#### WHAT IS BEING ASKED:
Print, exactly as written, every line from the first line of the records below through the line containing "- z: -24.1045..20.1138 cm", and nothing further.
::: DATA EXTRACT :::
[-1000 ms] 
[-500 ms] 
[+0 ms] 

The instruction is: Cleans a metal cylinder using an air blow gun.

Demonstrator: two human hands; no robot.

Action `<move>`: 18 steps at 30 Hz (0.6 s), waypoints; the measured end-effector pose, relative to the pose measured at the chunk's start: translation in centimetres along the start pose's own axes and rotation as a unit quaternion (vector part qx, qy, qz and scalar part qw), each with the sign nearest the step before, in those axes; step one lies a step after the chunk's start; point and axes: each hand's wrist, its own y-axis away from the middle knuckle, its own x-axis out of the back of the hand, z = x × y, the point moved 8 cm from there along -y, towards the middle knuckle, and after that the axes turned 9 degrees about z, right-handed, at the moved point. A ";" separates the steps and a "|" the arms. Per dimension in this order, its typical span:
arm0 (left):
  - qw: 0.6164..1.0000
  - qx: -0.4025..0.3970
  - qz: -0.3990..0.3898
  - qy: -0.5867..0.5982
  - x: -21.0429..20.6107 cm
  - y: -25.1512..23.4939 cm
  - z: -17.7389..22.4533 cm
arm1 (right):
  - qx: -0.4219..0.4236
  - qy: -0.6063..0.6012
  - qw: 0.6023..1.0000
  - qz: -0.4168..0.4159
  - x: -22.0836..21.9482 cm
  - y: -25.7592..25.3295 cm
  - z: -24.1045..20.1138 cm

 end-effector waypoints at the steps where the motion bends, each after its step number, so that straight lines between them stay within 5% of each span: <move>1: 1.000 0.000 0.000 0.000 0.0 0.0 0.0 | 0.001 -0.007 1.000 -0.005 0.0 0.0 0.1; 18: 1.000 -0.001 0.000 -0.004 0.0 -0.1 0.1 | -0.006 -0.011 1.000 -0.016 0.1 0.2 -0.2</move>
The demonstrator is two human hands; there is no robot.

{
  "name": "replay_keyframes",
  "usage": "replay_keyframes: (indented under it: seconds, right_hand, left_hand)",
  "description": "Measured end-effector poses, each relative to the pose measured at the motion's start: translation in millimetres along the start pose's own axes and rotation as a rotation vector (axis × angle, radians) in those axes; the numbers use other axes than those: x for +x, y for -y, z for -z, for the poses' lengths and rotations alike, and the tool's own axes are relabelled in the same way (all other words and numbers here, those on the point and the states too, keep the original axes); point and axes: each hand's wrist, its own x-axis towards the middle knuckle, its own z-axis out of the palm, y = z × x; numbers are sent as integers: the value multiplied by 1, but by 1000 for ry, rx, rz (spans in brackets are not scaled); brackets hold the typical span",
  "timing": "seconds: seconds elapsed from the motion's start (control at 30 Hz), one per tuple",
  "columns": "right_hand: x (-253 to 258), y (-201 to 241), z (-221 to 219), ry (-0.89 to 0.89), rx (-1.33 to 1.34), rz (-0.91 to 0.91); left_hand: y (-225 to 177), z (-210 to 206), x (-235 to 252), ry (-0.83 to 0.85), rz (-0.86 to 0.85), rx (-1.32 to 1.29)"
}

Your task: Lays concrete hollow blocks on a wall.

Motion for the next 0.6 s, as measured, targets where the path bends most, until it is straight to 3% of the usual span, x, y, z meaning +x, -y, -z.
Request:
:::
#### OUTPUT OF THE EXERCISE:
[-1000 ms] 
[-500 ms] 
[+0 ms] 

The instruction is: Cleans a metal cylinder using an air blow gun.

Demonstrator: two human hands; no robot.

Action `<move>`: 18 steps at 30 Hz (0.6 s), waypoints; the measured end-effector pose, relative to the pose measured at the chunk's start: translation in centimetres along the start pose's own axes and rotation as a unit quaternion (vector part qx, qy, qz and scalar part qw), each with the sign nearest the step before, in those axes; step one lies a step after the chunk's start; point and axes: each hand's wrist, its own y-axis away from the middle knuckle, its own x-axis out of the back of the hand, z = x × y, the point moved 8 cm from there along -y, towards the middle knuckle, and after that the axes turned 9 degrees about z, right-handed, at the moved point. A ";" separates the steps and a "|" the arms. Per dimension in this order, its typical span:
arm0 (left):
  - qw: 0.6164..1.0000
  - qx: -0.4025..0.3970
  - qz: -0.3990..0.3898
  - qy: -0.5867..0.5982
  - x: -21.0429..20.6107 cm
  - y: -25.1512..23.4939 cm
  - z: -17.7389..22.4533 cm
arm1 (right):
  - qx: -0.4219..0.4236
  - qy: -0.6063..0.6012
  - qw: 0.6023..1.0000
  - qz: -0.4168..0.4159
  - x: -22.0836..21.9482 cm
  - y: -25.7592..25.3295 cm
  - z: -24.1045..20.1138 cm

Fully answered, the exercise is complete.